Se você já está há algum tempo (digamos, meia hora) numa rede social e ainda não foi alvo do ódio de ninguém, comece a se preocupar. Você deve estar fazendo algo errado.
O mundo acadêmico foi criado para você disparar olhares de desprezo ou de inveja. A academia de ginástica, para você atrair olhares de inveja ou de desprezo. Ou vice-versa, dependendo do quão física ou intelectualmente dotado (ou desprovido) você seja. Já a rede social tem o nobre objetivo de salvar o ser humano da bile que vai se acumulando no fígado – e, se não devidamente convertida em ódio virtual, pode até matar. De raiva, mas pode.
Sou odiado; logo, existo. Ser odiado ou ignorado, eis a questão. Vim, vi e fui odiado. Odiai-vos uns aos outros. Ódio ou morte! Não se nasce odiador; torna-se odiador. Odiadores do mundo, uni-vos. Um pequeno ódio pelo homem, um ódio gigantesco pela Humanidade.
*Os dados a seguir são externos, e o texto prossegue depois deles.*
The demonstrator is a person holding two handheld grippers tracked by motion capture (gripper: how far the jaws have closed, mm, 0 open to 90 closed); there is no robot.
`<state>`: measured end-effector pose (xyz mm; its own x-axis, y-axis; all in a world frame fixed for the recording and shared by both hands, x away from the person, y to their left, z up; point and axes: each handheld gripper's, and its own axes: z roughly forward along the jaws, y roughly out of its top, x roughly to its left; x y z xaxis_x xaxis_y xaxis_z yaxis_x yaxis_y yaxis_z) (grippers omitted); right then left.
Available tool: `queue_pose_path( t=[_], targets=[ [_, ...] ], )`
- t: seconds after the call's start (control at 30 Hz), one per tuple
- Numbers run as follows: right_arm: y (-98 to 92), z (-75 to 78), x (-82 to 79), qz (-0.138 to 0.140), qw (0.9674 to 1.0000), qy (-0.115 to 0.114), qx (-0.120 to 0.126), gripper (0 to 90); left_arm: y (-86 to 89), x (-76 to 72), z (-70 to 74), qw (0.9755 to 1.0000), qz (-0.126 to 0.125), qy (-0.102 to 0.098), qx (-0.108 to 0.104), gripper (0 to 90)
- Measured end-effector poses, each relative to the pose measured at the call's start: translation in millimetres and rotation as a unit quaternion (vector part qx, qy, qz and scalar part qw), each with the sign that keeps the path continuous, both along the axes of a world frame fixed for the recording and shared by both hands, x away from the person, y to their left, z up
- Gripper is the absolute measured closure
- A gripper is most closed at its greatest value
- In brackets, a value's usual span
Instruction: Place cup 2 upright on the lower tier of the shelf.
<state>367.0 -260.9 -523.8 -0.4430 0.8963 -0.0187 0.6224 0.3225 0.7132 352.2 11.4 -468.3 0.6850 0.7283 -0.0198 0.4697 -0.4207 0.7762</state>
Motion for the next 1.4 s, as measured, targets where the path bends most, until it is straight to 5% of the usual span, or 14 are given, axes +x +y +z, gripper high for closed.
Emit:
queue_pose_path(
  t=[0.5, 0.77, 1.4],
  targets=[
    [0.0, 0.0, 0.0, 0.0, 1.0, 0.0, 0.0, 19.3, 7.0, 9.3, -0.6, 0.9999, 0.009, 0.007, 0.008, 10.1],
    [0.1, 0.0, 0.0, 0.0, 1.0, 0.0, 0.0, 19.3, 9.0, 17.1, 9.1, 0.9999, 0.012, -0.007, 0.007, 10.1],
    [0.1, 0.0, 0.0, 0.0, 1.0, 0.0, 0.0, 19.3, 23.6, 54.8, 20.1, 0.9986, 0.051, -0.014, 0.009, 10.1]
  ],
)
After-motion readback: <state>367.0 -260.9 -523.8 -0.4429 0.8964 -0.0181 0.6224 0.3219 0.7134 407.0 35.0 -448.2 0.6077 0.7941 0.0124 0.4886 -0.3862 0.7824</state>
As frases só não foram essas porque surgiram antes de as redes sociais terem sido inventadas. Até então, havia apenas guerras sangrentas, genocídios brutais, rituais com sacrifícios humanos, execuções em massa — eventos que demandavam certa proximidade física e, eventualmente, direito de defesa.
Não mais.
O ódio agora pode ser disseminado do aconchego do seu lar, no ônibus, na fila do banco, enquanto faz o número 2. Todo dia é dia, toda hora é hora. Sem ter que dar nó corrediço em corda, empilhar lenha para a fogueira, afiar punhal, nada disso. Basta um celular com conexão e o Gengis Khan que habita em você — ou o Putin que alugou um Airbnb no seu coração — fará a festa.
Imagine sair de uma clínica do sono (kkkk!) depois de 18 horas de privação do dito cujo, e, ao tentar se atualizar com o mundo, encontrar mensagens do tipo:
“Queria pegar a cara de quem produziu isso e arrastar no chapisco.”
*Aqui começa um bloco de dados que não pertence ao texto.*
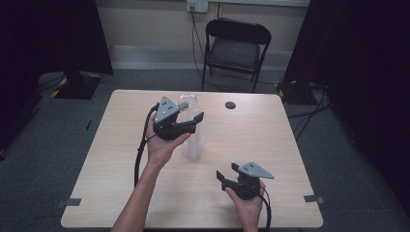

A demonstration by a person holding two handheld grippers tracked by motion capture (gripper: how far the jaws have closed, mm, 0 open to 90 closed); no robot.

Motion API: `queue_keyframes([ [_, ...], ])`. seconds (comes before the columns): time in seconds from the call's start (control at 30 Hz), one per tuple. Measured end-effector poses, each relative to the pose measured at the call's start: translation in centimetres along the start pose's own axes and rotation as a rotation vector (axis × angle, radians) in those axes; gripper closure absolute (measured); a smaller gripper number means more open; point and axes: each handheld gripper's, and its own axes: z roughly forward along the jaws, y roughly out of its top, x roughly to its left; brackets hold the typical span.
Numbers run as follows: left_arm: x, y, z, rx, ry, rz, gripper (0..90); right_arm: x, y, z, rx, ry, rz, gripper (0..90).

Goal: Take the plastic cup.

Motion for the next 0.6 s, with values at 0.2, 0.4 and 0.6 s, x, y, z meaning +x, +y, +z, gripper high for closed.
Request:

“o texto é completamente ridículo, imagino alguém que compartilha uma porcaria dessas e ainda acha que tá arrasando.”
“Um crossover “texto b0st4” de xenofobia, racismo, misoginia, machismo, … um megazord de falta de noção liberando o chorume da breguice.”
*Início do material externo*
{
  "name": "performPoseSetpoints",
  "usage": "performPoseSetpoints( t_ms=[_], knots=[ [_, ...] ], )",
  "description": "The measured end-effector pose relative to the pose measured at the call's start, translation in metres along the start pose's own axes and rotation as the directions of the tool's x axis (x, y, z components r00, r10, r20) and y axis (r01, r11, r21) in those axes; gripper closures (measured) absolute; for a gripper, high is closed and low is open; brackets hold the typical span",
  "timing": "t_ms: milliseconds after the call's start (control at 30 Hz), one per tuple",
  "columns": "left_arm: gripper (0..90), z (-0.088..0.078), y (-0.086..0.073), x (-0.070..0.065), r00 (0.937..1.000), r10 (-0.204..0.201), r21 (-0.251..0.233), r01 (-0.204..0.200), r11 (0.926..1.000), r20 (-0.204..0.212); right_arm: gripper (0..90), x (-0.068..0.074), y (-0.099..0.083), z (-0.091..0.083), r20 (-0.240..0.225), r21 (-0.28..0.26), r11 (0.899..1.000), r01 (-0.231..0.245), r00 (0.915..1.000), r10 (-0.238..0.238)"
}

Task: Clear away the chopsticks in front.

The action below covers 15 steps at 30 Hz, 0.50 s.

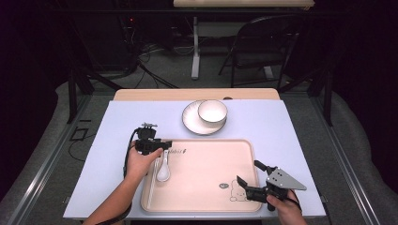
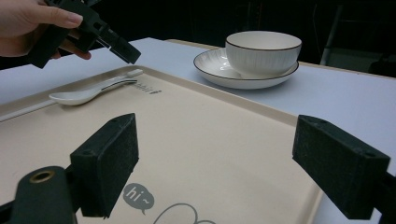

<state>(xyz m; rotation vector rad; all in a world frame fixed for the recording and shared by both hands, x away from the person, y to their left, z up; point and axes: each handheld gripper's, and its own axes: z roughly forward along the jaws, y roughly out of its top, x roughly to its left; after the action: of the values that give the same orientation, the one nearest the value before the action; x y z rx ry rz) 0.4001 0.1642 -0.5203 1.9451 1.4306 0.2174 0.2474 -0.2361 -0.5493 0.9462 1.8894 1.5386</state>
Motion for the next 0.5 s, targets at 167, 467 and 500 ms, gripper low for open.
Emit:
performPoseSetpoints(
  t_ms=[167, 467, 500],
  knots=[
    [43.2, -0.005, 0.004, -0.004, 0.9997, 0.024, -0.019, -0.025, 0.9995, -0.008, 13.6, 0.000, 0.000, 0.000, 0.000, 0.000, 1.000, 0.001, 1.0000, -0.001],
    [40.0, -0.008, 0.016, -0.008, 0.9989, 0.043, -0.064, -0.044, 0.9970, -0.021, 13.6, 0.000, 0.000, 0.000, -0.001, -0.001, 1.000, 0.002, 1.0000, -0.002],
    [39.2, -0.009, 0.017, -0.009, 0.9984, 0.049, -0.067, -0.051, 0.9965, -0.026, 13.6, 0.000, 0.000, 0.000, -0.002, -0.001, 1.000, 0.002, 1.0000, -0.002]
  ],
)
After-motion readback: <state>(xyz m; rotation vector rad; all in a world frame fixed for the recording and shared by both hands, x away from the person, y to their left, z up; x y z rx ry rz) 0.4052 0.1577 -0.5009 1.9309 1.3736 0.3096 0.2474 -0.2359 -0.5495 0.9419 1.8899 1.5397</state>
“Eu vomitei já no primeiro parágrafo.”
“Conseguiu ser racista, misógino, xenófobo”
“Acho que quem escreveu esqueceu de tomar seus remedinhos, não pode gente, acaba dando nosso, alucinações, para dizer o mínimo.”
“que coisa nojenta”
“Que surto meu Deus, racismo sim, mas muito surto, será que ninguém pensa em, sei lá, INTERNAR ESSAS PESSOAS????”
“Uma pergunta esses supremacistas apodrecem quando morrem ou isso acontece em vida mesmo.”
“Texto de Goebbels para Adolf”
“Só rezar para Deus levar logo.”
Era um texto antigo, meu, que caiu – devidamente editado – no Twitter.
Um texto irônico.
Mas ironia é que nem sarampo: tem gente que não pega.
Não foi a primeira vez, não terá sido a última.
Me lembro de um texto sobre os recibos falsos de aluguel, emitidos para um ex e atual presidente (prefiro não citar nomes) em que havia datas como 31 de junho e 31 de novembro. Escrevi propondo o fim dos privilégios concedidos a janeiro, março, maio, julho, agosto, outubro e dezembro. 31 dias para todos os meses! Nem um minuto a menos!
As rechitegues eram
#MexeuComUmMêsMexeuComTodos,
#NãoVaiTerGolpeNoCalendário
#JeSuisJunhoENovembro
#EOAluguelDoAécio?
Soa irônico? Levemente irônico? Não para as centenas de leitores que caíram de pau. “Imbecil” foi o epíteto mais singelo.
De outra feita, algo que escrevi sobre um bar hétero onde homens héteros podiam fazer sexo com outros homens héteros (sim, inauguraram um desses em São Paulo) acabou parando num grupo de esquerda. “Homofóbico” foi elogio.
Se você não foi linchado virtualmente, não se desespere. É porque não te descobriram. Ainda.
Quando acontecer, prepare um gin tônica, acomode-se no sofá, ponha seu melhor sorriso e saboreie o momento. Equivale a um Summa Cum Laude na vida acadêmica. Ou a levantar 300 kg no supino na SmartFit.
Sim, dói um pouquinho e pode até machucar. Mas não tem preço.